• **What this task involves**: Drop the pictures; give again exactly the lines from the one holding "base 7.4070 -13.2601" through the end of the data.

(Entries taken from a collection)
○ ○ ○ ○ ○ ○ ○

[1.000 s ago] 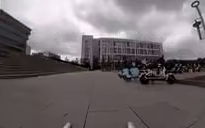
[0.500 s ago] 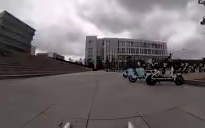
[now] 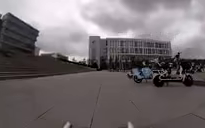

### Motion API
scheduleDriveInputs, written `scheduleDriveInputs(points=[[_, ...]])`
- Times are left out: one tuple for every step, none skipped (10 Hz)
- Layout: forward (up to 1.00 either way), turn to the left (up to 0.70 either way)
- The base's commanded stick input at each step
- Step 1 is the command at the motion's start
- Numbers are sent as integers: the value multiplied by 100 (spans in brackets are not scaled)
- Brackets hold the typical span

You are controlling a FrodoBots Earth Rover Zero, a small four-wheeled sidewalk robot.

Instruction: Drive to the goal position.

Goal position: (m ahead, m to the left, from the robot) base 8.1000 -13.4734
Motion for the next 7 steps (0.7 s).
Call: scheduleDriveInputs(points=[[50, 1], [50, 1], [50, 1], [50, 1], [50, 1], [50, 1], [50, 1]])
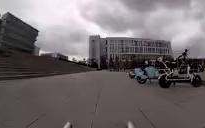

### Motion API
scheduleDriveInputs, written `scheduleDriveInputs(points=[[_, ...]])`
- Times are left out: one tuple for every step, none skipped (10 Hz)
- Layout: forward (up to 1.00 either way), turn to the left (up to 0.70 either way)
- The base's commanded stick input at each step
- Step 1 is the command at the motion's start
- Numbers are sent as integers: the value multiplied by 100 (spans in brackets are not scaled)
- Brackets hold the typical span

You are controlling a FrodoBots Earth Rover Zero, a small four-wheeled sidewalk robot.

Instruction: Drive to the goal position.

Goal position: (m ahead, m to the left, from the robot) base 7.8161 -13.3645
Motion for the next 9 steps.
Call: scheduleDriveInputs(points=[[50, 1], [50, 1], [50, 1], [50, 1], [50, 1], [50, 1], [50, 1], [50, 1], [50, 1]])
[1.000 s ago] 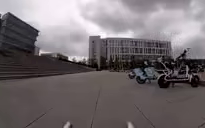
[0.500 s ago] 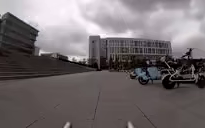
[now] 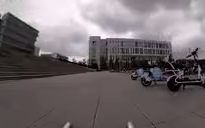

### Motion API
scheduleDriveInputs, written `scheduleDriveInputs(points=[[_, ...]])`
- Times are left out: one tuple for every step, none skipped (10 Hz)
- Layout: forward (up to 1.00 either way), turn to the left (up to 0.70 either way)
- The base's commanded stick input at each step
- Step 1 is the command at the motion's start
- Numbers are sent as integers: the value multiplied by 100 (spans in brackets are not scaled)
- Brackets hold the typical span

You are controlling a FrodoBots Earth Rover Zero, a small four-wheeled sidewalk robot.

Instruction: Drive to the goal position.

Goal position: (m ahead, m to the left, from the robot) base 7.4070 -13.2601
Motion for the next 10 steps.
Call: scheduleDriveInputs(points=[[50, 1], [50, 1], [50, 1], [50, 1], [50, 1], [50, 1], [50, 1], [50, 1], [50, 1], [50, 1]])
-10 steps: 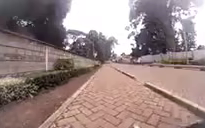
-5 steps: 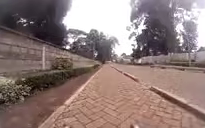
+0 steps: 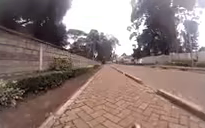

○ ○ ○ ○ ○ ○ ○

• **Solved exercise**:
Goal position: (m ahead, m to the left, from the robot) base 7.4070 -13.2601
Motion for the next 10 steps.
Call: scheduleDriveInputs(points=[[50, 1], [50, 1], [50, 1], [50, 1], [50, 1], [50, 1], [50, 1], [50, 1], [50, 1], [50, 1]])
-10 steps: 
-5 steps: 
+0 steps: 

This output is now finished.